The records below are split into lines. How many of those lines contain the string "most"? Reply with the number only.

________

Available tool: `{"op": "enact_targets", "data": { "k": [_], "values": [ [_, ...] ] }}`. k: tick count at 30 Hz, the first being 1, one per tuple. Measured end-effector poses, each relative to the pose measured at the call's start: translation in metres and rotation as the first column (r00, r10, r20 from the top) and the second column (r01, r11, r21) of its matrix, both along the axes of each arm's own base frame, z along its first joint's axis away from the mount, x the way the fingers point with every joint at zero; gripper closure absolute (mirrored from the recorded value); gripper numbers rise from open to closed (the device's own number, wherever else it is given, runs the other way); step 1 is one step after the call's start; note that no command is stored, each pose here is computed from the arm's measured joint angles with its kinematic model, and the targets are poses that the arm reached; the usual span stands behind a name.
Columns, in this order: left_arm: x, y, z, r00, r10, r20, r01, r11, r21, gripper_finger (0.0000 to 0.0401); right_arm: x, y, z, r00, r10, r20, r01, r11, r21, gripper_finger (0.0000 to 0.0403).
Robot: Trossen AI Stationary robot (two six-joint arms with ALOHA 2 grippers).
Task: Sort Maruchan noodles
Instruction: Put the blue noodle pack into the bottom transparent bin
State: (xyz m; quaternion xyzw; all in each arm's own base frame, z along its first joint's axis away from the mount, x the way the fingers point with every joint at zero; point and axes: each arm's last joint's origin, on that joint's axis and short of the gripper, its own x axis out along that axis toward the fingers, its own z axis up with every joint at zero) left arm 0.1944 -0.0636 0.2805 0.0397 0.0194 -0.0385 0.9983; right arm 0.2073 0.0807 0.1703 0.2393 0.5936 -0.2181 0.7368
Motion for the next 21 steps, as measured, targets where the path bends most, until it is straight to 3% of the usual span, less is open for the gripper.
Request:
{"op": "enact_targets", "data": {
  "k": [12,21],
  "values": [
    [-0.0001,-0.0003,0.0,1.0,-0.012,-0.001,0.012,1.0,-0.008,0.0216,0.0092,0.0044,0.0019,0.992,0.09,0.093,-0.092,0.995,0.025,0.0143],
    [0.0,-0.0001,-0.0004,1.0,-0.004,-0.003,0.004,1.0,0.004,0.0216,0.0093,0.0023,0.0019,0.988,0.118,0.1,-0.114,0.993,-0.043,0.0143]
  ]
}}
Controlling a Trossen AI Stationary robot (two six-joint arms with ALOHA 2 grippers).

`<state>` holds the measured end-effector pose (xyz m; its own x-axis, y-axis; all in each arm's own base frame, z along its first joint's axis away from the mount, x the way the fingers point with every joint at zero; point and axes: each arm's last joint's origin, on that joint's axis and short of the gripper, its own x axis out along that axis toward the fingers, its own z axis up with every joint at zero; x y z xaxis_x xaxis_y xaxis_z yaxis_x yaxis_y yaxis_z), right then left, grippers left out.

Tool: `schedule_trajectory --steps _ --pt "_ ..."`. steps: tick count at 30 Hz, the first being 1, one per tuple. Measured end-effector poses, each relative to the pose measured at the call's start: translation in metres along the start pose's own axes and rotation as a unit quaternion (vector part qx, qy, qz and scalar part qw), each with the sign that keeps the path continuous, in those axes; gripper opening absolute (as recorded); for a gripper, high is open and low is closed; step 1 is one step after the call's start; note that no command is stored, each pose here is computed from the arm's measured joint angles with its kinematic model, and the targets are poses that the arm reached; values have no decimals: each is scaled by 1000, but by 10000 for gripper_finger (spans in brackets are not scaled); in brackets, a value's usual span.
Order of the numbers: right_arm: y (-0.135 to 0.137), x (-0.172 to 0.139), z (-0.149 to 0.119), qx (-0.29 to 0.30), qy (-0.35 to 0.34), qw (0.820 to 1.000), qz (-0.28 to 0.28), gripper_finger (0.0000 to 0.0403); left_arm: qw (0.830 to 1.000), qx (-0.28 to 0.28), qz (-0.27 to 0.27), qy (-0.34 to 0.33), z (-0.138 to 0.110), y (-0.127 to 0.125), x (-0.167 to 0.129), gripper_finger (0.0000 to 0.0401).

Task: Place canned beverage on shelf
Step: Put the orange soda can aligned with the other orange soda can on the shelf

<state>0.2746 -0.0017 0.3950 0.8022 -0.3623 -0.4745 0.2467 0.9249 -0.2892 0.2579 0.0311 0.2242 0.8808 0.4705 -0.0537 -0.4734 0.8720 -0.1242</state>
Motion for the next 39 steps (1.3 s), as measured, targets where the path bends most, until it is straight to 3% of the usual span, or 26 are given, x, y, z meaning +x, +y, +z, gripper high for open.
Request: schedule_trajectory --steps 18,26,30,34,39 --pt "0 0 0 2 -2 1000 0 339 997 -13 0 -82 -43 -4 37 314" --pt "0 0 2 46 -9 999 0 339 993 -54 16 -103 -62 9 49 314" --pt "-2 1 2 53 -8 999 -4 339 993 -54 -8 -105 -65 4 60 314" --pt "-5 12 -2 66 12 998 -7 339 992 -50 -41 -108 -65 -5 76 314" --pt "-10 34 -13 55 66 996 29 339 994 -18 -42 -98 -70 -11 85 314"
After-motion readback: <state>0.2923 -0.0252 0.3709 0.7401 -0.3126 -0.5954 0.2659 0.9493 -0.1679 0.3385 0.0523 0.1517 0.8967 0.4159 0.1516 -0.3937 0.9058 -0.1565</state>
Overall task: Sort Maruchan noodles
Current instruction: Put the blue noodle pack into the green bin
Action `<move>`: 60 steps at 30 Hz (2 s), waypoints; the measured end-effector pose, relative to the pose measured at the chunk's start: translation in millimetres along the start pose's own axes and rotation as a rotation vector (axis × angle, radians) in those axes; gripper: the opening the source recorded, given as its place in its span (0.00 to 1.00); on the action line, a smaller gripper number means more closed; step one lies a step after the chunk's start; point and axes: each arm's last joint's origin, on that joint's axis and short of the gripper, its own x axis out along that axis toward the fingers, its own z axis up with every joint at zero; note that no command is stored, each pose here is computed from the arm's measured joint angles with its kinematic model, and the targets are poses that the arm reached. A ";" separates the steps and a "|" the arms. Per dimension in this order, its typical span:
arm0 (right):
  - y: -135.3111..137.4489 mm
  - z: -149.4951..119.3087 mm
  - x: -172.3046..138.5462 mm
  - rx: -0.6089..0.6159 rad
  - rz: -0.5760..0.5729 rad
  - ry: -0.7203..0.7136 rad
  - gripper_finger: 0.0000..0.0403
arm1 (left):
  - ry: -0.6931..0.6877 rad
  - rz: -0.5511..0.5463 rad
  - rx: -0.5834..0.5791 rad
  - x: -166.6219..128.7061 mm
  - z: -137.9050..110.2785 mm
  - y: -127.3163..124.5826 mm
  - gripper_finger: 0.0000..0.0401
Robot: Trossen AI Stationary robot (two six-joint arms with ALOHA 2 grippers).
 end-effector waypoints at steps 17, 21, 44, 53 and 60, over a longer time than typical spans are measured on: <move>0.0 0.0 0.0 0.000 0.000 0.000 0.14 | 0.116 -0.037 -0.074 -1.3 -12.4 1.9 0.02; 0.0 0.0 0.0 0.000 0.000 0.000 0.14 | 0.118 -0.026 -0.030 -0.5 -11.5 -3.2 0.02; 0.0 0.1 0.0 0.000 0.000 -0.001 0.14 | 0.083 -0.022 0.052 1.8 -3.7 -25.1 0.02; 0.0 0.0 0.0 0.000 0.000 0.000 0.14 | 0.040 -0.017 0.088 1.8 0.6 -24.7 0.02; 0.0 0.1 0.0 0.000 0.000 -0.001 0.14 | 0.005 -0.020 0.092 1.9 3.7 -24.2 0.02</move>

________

▶ _Exercise result_:
2